PROMPT - From the records below, extract only the lines running from the line with "Please return the mask of the black gripper." to the line with "One or more", both lines included, reproducing them exactly.
── DATA ──
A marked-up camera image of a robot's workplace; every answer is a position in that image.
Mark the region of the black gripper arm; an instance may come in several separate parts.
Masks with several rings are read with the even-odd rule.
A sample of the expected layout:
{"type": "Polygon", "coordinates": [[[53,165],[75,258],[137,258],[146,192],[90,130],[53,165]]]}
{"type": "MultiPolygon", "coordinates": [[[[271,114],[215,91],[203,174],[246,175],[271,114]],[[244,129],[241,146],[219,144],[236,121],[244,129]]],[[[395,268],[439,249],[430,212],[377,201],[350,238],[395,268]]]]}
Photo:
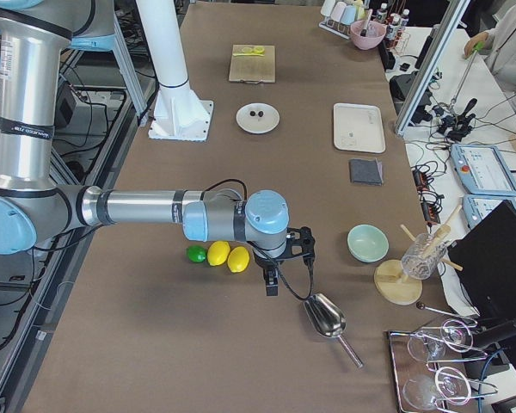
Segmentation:
{"type": "Polygon", "coordinates": [[[254,247],[255,263],[263,269],[263,279],[265,282],[266,295],[277,296],[279,293],[278,270],[274,268],[282,263],[301,258],[304,265],[313,271],[315,254],[315,238],[311,228],[303,226],[301,228],[289,227],[285,233],[285,242],[282,244],[284,249],[278,256],[273,256],[272,251],[267,251],[254,247]]]}

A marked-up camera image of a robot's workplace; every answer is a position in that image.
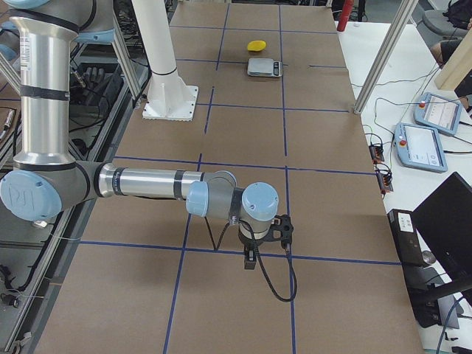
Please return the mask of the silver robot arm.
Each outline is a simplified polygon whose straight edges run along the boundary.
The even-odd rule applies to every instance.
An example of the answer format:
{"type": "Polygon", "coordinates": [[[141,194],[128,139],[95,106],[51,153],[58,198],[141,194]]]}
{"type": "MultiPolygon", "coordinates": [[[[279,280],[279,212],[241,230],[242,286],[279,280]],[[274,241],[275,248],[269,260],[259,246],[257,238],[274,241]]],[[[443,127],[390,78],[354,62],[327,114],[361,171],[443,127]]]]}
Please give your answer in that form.
{"type": "Polygon", "coordinates": [[[238,225],[244,265],[261,264],[272,241],[277,191],[239,188],[226,171],[140,170],[79,162],[69,153],[70,45],[79,35],[114,39],[111,1],[10,1],[20,34],[22,149],[1,180],[1,200],[26,221],[46,220],[83,201],[112,195],[183,200],[191,215],[238,225]]]}

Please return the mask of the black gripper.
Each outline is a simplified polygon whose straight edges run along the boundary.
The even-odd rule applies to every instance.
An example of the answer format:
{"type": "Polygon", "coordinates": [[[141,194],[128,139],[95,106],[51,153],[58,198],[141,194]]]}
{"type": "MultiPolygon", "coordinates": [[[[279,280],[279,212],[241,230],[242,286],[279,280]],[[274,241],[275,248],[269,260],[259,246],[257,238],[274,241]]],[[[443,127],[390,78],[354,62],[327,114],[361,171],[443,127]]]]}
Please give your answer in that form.
{"type": "Polygon", "coordinates": [[[251,235],[249,229],[244,225],[239,225],[238,237],[240,242],[243,244],[244,251],[244,269],[254,270],[257,264],[257,256],[259,254],[259,247],[264,242],[269,242],[273,237],[273,232],[270,229],[264,232],[255,232],[251,235]]]}

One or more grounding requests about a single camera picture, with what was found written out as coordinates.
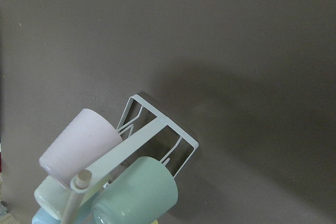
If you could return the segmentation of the light blue cup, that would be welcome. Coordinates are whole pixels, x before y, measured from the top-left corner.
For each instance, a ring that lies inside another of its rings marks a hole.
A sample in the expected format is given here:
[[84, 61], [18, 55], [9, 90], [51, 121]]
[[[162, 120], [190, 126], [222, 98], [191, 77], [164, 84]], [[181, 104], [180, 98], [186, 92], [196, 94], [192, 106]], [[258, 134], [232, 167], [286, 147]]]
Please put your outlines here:
[[[91, 204], [93, 199], [86, 201], [82, 204], [78, 210], [75, 223], [94, 223], [92, 219], [88, 219], [91, 214]], [[52, 224], [61, 223], [60, 220], [55, 219], [51, 216], [44, 208], [40, 208], [32, 218], [32, 223], [45, 223], [45, 224]]]

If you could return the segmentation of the pink cup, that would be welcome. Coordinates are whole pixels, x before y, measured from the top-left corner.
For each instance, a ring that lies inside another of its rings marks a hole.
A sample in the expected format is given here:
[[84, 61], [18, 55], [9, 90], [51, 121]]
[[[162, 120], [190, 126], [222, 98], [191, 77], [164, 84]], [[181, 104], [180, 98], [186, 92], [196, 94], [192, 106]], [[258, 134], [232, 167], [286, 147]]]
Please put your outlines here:
[[100, 114], [82, 109], [39, 158], [40, 166], [65, 187], [122, 142], [118, 131]]

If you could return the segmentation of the green cup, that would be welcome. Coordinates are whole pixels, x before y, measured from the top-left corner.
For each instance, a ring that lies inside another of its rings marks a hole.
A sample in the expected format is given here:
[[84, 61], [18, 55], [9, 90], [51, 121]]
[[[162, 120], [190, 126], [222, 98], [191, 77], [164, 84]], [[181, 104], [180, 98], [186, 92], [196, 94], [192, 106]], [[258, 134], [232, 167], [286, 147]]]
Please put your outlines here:
[[92, 203], [95, 223], [152, 223], [178, 200], [170, 171], [143, 156], [130, 165]]

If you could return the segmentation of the cream white cup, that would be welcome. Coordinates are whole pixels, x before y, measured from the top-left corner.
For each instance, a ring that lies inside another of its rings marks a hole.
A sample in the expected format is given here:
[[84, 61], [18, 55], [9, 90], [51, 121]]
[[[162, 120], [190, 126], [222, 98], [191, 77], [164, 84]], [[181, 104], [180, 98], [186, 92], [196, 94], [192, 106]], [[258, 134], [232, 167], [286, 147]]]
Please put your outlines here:
[[[93, 200], [98, 196], [98, 191], [105, 183], [106, 181], [102, 180], [85, 193], [78, 210], [78, 219], [87, 217]], [[64, 215], [70, 194], [71, 189], [65, 188], [59, 181], [47, 176], [35, 190], [34, 197], [46, 213], [60, 221]]]

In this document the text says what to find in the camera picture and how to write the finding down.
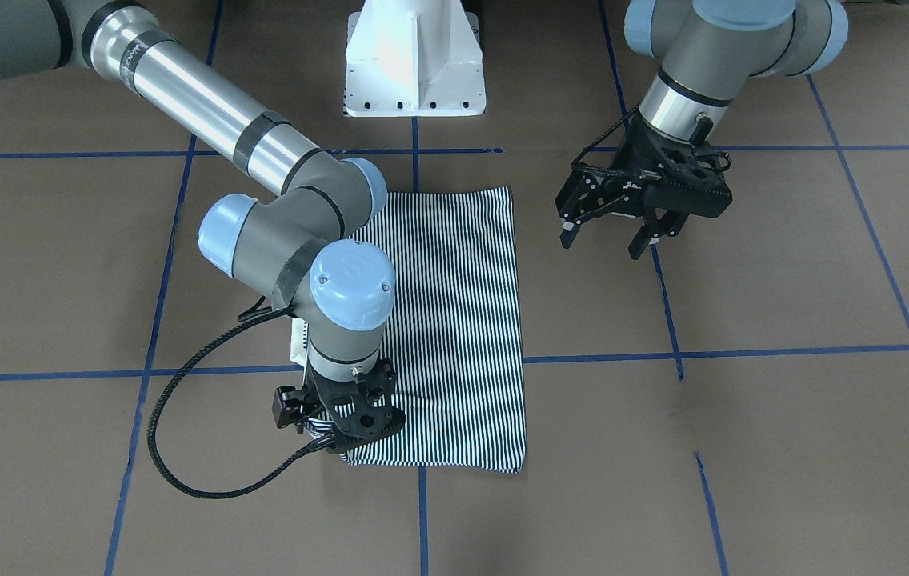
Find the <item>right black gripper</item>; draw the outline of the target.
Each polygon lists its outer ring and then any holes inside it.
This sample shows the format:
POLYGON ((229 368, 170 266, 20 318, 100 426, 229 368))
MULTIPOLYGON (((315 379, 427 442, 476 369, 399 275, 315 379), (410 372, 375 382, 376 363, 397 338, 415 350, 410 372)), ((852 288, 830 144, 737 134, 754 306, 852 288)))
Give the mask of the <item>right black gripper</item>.
POLYGON ((309 386, 301 389, 280 386, 273 394, 272 414, 276 427, 296 426, 304 431, 306 422, 319 415, 319 402, 336 424, 394 424, 396 405, 392 400, 396 373, 389 360, 377 361, 368 372, 353 374, 338 382, 306 367, 309 386))

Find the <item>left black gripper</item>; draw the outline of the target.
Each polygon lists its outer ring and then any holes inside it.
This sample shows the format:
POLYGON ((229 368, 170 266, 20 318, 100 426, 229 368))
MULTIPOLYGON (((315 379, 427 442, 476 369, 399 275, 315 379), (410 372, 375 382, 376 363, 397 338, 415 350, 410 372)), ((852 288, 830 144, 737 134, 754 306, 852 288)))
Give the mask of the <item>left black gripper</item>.
POLYGON ((703 121, 697 122, 691 138, 670 138, 660 134, 645 119, 619 120, 594 145, 603 142, 624 122, 627 130, 620 142, 611 166, 572 166, 567 182, 555 199, 555 208, 562 219, 559 236, 564 249, 571 248, 580 226, 593 218, 615 213, 643 220, 640 230, 629 244, 629 255, 638 260, 651 244, 681 233, 687 214, 673 210, 647 207, 643 201, 645 187, 660 178, 655 147, 664 145, 703 144, 703 121))

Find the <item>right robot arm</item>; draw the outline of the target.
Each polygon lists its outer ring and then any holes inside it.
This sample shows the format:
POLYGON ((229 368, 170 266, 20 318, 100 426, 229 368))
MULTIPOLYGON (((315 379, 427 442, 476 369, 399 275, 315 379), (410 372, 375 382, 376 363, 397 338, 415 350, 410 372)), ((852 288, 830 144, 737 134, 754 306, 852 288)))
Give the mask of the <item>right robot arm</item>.
POLYGON ((124 440, 254 293, 198 220, 265 190, 89 70, 0 82, 0 442, 124 440))

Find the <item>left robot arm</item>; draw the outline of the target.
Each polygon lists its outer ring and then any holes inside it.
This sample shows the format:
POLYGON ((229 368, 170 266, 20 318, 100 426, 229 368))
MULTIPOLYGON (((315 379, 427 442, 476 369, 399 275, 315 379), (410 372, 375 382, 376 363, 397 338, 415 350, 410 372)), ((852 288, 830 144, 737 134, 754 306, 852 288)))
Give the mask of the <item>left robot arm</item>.
POLYGON ((555 200, 560 242, 613 213, 641 219, 629 255, 677 236, 691 216, 717 218, 732 203, 729 154, 708 138, 748 79, 820 70, 849 33, 839 1, 633 1, 624 37, 659 61, 642 101, 619 120, 623 140, 608 167, 582 154, 555 200))

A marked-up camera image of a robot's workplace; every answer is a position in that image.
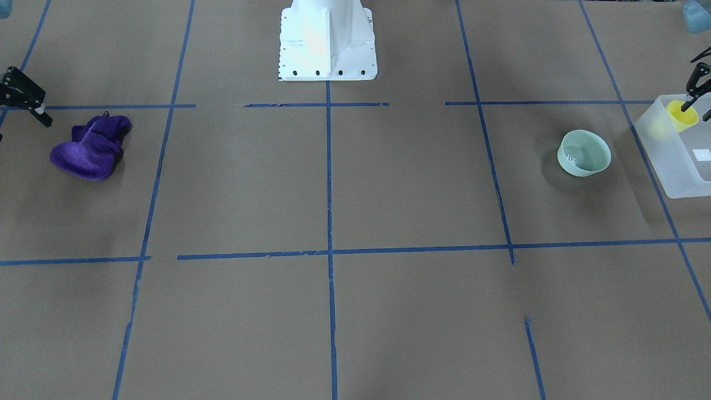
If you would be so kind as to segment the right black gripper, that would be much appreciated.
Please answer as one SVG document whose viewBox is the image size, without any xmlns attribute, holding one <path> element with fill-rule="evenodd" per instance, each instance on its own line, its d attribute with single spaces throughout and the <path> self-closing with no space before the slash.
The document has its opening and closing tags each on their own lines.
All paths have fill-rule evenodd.
<svg viewBox="0 0 711 400">
<path fill-rule="evenodd" d="M 19 68 L 10 66 L 2 75 L 1 104 L 5 107 L 32 109 L 32 116 L 44 127 L 53 124 L 53 118 L 45 110 L 46 92 Z"/>
</svg>

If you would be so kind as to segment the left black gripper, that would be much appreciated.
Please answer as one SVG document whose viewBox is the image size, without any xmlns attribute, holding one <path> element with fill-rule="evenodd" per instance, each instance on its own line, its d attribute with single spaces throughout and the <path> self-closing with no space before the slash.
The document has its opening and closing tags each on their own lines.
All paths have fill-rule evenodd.
<svg viewBox="0 0 711 400">
<path fill-rule="evenodd" d="M 681 104 L 681 112 L 686 112 L 696 102 L 696 94 L 708 94 L 710 91 L 710 66 L 702 59 L 710 56 L 710 47 L 703 50 L 690 63 L 695 67 L 687 81 L 685 101 Z M 711 109 L 702 116 L 703 122 L 710 121 Z"/>
</svg>

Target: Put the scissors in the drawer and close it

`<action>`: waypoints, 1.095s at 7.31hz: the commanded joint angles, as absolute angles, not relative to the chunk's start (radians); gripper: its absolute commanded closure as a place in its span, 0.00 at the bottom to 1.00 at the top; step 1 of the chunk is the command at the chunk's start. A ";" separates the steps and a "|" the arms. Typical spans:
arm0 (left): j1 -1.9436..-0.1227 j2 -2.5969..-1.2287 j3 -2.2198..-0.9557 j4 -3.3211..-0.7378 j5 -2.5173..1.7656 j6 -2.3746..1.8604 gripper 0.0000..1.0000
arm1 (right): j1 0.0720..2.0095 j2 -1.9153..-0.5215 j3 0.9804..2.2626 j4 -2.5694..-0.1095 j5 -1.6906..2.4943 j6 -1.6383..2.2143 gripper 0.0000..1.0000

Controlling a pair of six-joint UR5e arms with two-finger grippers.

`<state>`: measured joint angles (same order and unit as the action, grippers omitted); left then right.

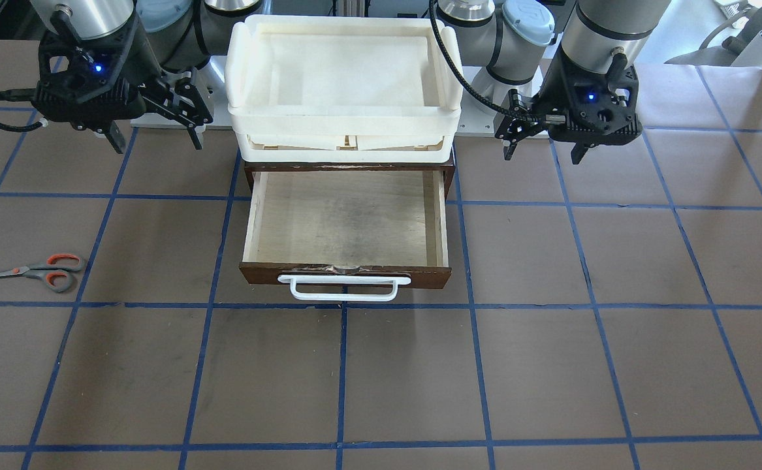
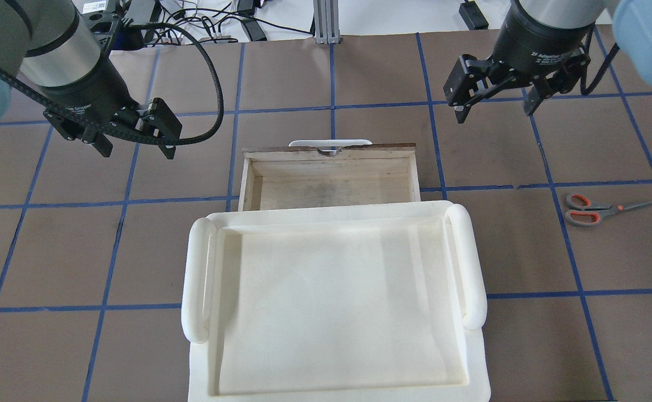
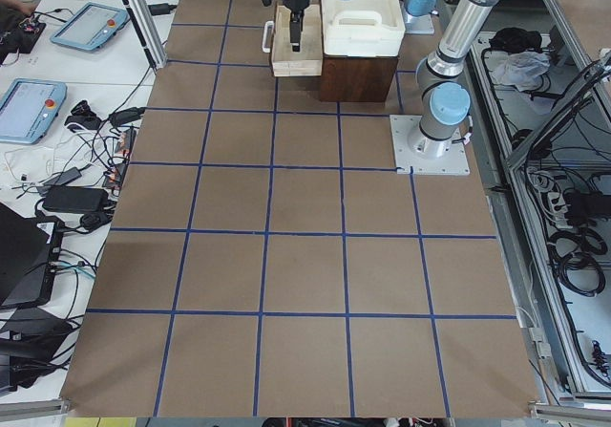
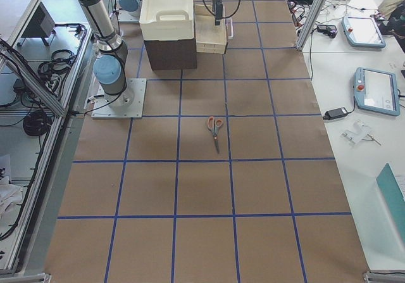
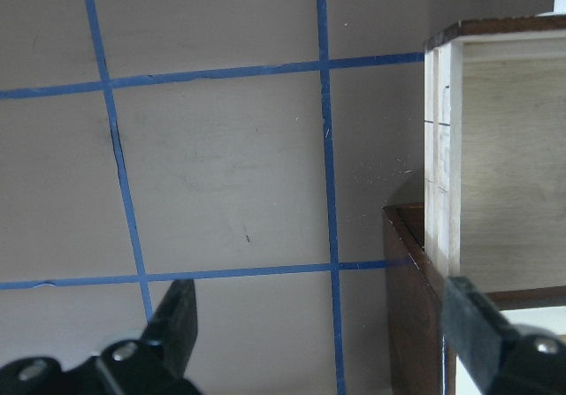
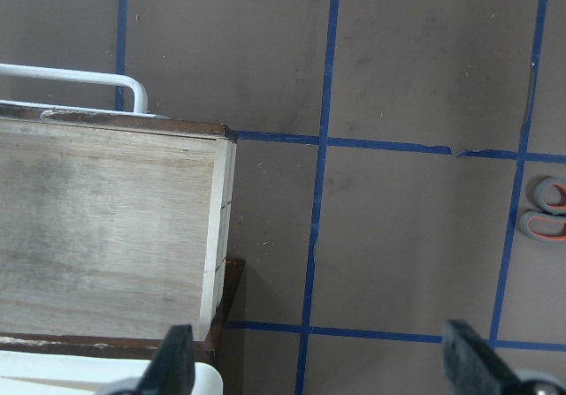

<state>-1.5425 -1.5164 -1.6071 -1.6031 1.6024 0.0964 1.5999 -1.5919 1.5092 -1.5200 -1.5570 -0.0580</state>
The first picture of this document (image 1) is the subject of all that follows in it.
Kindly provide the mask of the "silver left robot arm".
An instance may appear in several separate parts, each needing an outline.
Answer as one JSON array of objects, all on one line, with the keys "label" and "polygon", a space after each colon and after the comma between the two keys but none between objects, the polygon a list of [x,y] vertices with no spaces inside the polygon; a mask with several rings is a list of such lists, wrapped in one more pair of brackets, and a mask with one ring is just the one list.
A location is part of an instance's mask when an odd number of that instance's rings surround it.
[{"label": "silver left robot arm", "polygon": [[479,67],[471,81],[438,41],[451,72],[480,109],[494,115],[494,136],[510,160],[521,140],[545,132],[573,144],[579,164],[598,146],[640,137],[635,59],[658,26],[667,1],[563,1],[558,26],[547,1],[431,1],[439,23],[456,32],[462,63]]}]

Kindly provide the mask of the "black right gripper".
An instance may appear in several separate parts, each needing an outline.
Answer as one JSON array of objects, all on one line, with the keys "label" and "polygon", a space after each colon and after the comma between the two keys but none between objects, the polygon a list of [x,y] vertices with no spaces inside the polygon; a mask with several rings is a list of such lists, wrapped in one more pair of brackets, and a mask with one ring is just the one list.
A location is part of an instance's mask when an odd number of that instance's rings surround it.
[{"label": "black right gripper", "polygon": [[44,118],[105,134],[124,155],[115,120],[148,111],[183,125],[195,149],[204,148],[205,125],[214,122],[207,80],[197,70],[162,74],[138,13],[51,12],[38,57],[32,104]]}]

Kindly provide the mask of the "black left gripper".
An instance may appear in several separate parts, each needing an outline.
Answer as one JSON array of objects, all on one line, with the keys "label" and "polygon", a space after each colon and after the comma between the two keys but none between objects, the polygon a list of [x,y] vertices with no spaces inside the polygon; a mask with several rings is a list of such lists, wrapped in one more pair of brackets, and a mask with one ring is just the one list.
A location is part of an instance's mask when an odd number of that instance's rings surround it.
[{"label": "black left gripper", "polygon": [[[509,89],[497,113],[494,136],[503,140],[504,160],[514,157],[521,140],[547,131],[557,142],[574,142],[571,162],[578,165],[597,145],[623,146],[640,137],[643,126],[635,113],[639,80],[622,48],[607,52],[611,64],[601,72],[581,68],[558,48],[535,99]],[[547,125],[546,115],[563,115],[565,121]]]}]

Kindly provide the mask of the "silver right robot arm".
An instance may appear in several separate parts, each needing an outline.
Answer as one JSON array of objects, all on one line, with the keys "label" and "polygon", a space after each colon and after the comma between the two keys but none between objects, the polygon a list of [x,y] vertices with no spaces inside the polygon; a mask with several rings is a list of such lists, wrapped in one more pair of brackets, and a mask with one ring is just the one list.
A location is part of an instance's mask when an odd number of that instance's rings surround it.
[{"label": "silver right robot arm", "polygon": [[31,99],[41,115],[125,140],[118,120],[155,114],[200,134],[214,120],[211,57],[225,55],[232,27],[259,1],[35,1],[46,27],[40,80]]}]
───
RESULT OF THIS EXERCISE -
Please return the mask of the black gripper.
Each outline is a simplified polygon whose straight edges run along the boundary.
The even-odd rule applies to every instance.
An example of the answer format:
{"type": "Polygon", "coordinates": [[[141,194],[128,139],[95,106],[51,153],[58,198],[141,194]]]}
{"type": "MultiPolygon", "coordinates": [[[[279,280],[279,212],[241,230],[242,286],[279,280]],[[274,241],[275,248],[269,260],[259,246],[257,238],[274,241]]],[[[443,127],[390,78],[354,62],[327,114],[361,171],[443,127]]]]}
Please give your answer in that form.
{"type": "Polygon", "coordinates": [[[251,235],[249,229],[244,225],[239,225],[238,237],[240,242],[243,244],[244,251],[244,269],[254,270],[257,264],[257,256],[259,254],[259,247],[264,242],[269,242],[273,237],[273,232],[270,229],[264,232],[255,232],[251,235]]]}

One or more grounding requests about a single camera picture, with what was found written out as coordinates.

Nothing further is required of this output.